Report how many lines in the material hold the word "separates". No other content is required.

(Data listing begins)

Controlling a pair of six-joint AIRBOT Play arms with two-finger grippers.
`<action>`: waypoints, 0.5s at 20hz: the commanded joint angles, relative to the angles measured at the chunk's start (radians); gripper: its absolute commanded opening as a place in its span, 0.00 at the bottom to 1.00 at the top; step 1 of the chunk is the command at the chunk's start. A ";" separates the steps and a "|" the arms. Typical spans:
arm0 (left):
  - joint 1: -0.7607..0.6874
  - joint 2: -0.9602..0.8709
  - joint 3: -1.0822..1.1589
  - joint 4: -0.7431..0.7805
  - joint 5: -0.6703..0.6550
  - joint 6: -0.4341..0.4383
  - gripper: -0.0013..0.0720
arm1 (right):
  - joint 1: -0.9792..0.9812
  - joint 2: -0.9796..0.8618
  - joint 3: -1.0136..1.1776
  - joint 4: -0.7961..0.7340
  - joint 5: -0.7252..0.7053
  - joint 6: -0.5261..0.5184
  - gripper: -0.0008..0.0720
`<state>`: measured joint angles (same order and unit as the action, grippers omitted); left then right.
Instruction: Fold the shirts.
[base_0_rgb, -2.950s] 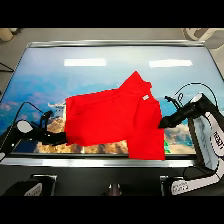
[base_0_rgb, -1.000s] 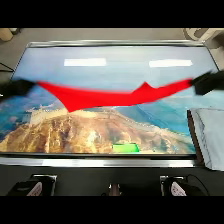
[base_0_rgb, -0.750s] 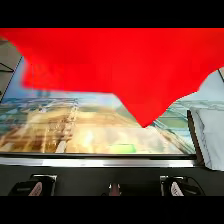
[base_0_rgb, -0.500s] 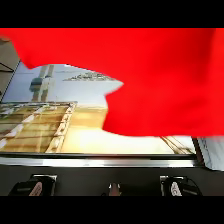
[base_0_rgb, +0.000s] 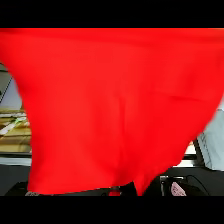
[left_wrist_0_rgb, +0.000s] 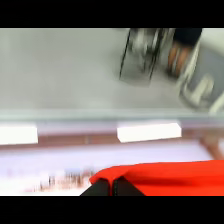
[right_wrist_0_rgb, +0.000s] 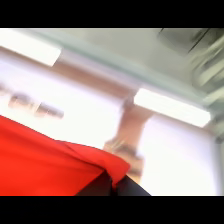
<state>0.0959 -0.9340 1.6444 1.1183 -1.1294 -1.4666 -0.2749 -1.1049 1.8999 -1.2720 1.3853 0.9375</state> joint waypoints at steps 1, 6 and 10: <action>-0.006 -0.177 -0.238 0.012 -0.039 0.001 0.05 | 0.034 -0.334 -0.029 0.015 0.212 0.010 0.04; -0.008 -0.494 -0.354 0.011 0.086 0.006 0.05 | 0.208 -0.685 -0.049 0.004 0.095 0.049 0.04; -0.010 -0.639 -0.262 0.008 0.162 0.020 0.05 | 0.248 -0.742 -0.048 0.004 -0.178 0.061 0.04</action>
<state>0.0879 -1.4654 1.3491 1.1332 -1.0290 -1.4574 -0.0616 -1.7741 1.8538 -1.2686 1.3865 0.9844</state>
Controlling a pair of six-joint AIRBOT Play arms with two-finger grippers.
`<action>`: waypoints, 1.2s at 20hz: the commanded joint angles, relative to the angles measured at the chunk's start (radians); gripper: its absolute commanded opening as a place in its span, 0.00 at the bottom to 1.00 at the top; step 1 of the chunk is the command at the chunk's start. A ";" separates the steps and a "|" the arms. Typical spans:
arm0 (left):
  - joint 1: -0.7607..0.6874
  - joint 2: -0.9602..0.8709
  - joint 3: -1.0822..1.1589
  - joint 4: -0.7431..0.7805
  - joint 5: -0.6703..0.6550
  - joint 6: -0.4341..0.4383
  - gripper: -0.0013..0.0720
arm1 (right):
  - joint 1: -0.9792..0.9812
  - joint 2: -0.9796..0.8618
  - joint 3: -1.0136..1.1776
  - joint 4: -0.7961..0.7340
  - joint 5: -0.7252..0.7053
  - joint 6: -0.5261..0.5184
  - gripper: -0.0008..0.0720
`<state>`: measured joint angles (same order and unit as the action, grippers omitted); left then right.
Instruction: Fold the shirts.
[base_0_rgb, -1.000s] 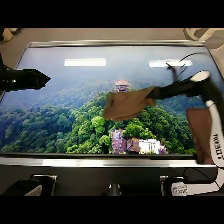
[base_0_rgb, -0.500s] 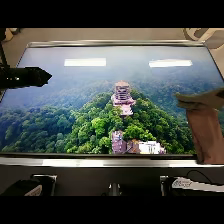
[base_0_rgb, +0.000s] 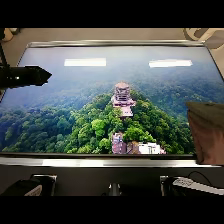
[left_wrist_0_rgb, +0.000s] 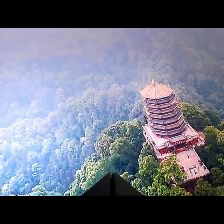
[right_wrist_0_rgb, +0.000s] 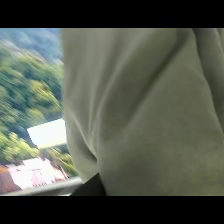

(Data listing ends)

→ Written solution:
2